**Records excerpted from a collection:**
---

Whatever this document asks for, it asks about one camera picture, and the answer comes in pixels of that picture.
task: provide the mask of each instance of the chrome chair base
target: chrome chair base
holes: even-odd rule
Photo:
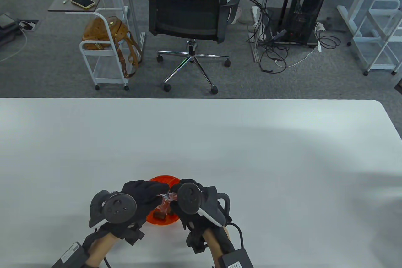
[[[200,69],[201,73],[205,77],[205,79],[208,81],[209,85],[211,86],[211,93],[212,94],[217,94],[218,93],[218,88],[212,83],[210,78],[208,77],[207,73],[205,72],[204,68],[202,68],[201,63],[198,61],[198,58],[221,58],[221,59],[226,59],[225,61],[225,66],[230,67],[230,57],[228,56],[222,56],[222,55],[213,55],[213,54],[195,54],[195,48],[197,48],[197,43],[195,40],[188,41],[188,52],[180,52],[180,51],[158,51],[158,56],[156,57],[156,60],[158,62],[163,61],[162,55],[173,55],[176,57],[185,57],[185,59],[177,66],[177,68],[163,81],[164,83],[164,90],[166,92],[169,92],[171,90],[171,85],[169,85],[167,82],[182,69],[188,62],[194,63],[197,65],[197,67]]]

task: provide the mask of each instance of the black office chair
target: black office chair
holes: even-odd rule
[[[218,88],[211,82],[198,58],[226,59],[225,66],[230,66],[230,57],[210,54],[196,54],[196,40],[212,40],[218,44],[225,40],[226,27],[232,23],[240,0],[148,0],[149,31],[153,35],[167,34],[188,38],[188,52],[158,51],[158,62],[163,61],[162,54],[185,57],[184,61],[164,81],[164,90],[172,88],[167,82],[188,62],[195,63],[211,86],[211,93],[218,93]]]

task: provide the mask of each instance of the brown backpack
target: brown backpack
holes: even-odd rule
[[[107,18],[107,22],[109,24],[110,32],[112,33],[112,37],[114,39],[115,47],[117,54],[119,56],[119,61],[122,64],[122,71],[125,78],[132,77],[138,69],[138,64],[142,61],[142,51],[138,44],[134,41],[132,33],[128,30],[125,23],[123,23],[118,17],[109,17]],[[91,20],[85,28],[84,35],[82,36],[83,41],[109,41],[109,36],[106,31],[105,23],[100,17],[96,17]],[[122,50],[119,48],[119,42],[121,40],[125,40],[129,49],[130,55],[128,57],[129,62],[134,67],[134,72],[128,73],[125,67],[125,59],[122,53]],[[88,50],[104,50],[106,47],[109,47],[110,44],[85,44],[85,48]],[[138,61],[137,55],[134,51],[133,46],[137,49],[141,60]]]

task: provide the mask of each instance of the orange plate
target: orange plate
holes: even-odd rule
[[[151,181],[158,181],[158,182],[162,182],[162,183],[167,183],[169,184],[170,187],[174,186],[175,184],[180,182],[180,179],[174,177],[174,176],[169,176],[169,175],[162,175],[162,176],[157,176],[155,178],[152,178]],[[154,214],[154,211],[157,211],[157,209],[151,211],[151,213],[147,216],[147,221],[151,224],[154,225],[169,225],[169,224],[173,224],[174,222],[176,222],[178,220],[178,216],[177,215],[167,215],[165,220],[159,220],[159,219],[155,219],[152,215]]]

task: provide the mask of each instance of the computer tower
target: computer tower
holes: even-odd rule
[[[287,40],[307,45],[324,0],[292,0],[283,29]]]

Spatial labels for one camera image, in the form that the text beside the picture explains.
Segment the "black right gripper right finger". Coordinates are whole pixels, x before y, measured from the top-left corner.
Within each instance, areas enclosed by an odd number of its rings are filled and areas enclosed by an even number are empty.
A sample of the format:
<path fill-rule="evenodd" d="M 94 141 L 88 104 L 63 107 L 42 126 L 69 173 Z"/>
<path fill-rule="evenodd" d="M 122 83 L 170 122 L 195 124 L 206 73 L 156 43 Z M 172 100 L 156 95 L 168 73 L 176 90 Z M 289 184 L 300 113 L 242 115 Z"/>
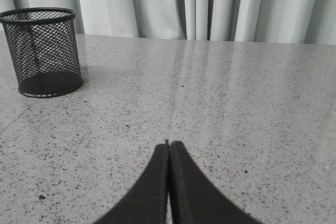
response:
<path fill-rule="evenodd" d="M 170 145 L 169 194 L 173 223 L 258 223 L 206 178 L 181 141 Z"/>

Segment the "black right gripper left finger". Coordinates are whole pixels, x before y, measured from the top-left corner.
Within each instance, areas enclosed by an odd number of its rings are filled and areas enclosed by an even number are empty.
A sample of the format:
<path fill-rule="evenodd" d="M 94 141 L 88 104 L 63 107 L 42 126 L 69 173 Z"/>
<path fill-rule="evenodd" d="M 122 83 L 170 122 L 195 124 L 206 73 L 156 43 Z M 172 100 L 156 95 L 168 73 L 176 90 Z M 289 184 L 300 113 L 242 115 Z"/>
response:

---

**Required work:** From the records above, count the lines that contain "mask". Only the number should be written.

**Response to the exercise:** 5